I don't know if you do some networking in your area if you'd eventually get a chance to shadow or observe other pros at work, but I think you'd have to be prepared with a darn good portfolio of professional quality work to show people. Look up websites for pros in your area; that's your eventual competition if this works into a business _*someday*_.

All I know as afar as confidence is having done sports/hockey/events is that it's not about the camera. The first time I got out on the ice to take pictures pregame I was excited and thinking I hope at least I don't fall on my butt in front of thousands of people lol - but I had no hesitation and no doubt I could do it.

I think you'd need to find what type of photography you have enough passion for and want to do enough to practice and practice and work at it til you get good enough to do competitive quality photos. That will probably help develop the self confidence you'll need.


----------



## dennybeall

If you want to be a pro you have to satisfy your customers, not other photographers. You have to be good enough to compete with others but not make them happy or impress them with your equipment. As far as customers are concerned you can fool them with an old camera gussied up with a strobe attached, a double battery attached and a sunshade on the lens. Add a cord or two also. You can only get away with that if you can produce photos that meet the needs of the client. Clients are frequently more critical of cost, showing up on time when they want you and your personal appearance.


----------



## hfocal

Hi everyone, thanks again. All your inputs noted.

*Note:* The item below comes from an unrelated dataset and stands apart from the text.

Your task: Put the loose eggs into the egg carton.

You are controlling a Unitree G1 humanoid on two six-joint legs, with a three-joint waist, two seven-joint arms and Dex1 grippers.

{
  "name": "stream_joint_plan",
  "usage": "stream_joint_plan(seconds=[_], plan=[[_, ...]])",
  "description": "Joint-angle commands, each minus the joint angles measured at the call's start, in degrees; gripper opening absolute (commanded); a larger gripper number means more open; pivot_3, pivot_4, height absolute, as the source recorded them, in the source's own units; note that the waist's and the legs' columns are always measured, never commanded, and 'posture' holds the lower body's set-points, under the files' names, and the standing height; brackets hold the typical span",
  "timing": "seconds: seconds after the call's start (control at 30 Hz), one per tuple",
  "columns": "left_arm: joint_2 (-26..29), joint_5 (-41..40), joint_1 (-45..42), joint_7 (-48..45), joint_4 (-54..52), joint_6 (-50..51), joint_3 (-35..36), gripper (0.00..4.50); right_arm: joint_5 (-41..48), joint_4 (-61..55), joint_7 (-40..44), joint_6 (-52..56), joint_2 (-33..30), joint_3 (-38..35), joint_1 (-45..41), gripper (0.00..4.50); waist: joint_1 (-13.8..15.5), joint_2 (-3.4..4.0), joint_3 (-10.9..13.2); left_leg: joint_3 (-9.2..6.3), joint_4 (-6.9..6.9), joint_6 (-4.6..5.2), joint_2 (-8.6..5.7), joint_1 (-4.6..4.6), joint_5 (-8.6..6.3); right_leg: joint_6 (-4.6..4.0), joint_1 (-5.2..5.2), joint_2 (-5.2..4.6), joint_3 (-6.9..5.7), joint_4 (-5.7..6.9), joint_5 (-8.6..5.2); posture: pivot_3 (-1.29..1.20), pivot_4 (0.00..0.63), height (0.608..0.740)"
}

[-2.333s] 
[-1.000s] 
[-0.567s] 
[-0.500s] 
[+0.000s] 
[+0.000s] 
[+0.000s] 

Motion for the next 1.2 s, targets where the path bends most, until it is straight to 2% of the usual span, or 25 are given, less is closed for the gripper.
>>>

I'm sure everyone here's had to answer probably the same questions or concerns, I didn't find any harm in trying for myself. All's good cause I think I got my answers =) Open for others

 About networking, that'll be a given yes - apart from being here already .


----------



## TamingRoman

Pretty much love EVERYTHING TiredIron is saying.  He's 100 percent right.  There is a market for everything.  If it sells, you are doing it right.  If it doesn't, you might need a tweek.


----------